When I started out as a modelmaker, figures were never on the horizon. I began as an aircraft modeller, a fan of aviation that developed into a lover of the miniatures that replicated aircraft, recreations that passed time and paid homage to designs I may never see, let alone own. Other than the odd pilot figure here and there, life was a distant need amongst the hardware, little more than cursory glances being passed towards their indistinct shapes and detail as they waited a turn for attention. But when I did use them, they would be painted in the same way: green uniforms, yellow life jackets, black boots, flesh and for those that would be used in machines with holes in the back rather than spinning blades at the front, gloss white helmets. And that’s how they were painted for years, badly rendered aircrew, final thoughts hidden within the confines of cockpits covered over with cloudy and sometimes, glue smeared, canopies and glazed panels. What difference does it make if you can’t see them? Hardly an example of high art. It was not until I reached 17 that I even attempted to paint anything in 1/35, despite having built a number of military vehicles by that point. Figures, in all of their miniature forms, were just not what I wanted to do, so when need, overwhelmed desire, I didn’t really approach them with much enthusiasm. I still, don’t…

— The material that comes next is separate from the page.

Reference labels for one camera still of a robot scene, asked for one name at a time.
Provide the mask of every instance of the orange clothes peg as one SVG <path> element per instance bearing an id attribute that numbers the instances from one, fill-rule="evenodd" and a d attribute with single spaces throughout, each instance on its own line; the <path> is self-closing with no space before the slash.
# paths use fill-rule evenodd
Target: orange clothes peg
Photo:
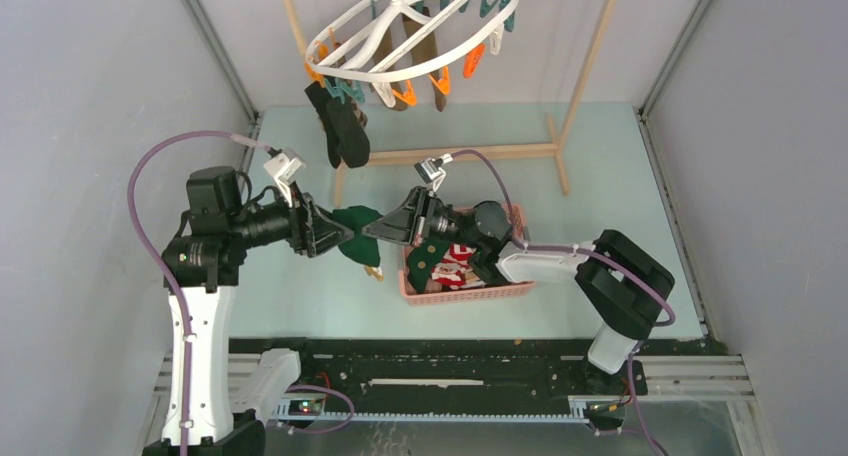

Fast forward to 2022 and very little has changed in terms of approach and ethos and certainly not my feeling that figures are a last-minute imposition that are needed, rather than wanted with open arms. You see, the painting of each one has altered very little over the decades and though I’ve attempted to modify techniques to make them better, the fundamentals, ideas that were used from day one, have remained the same. What that has helped to foster, is a resentment that I can’t get past, miniature figures that I never see as matching the standards set by my other models and a set of steps that though failing almost every time, I keep repeating, despite patently not working. If you walk though the house and keep stubbing your toe on the leg of the sofa, you would perhaps either move the sofa a little, or not walk around in stocking feet. You learn by your mistakes because, you know, if you don’t, it hurts when you stub your toe!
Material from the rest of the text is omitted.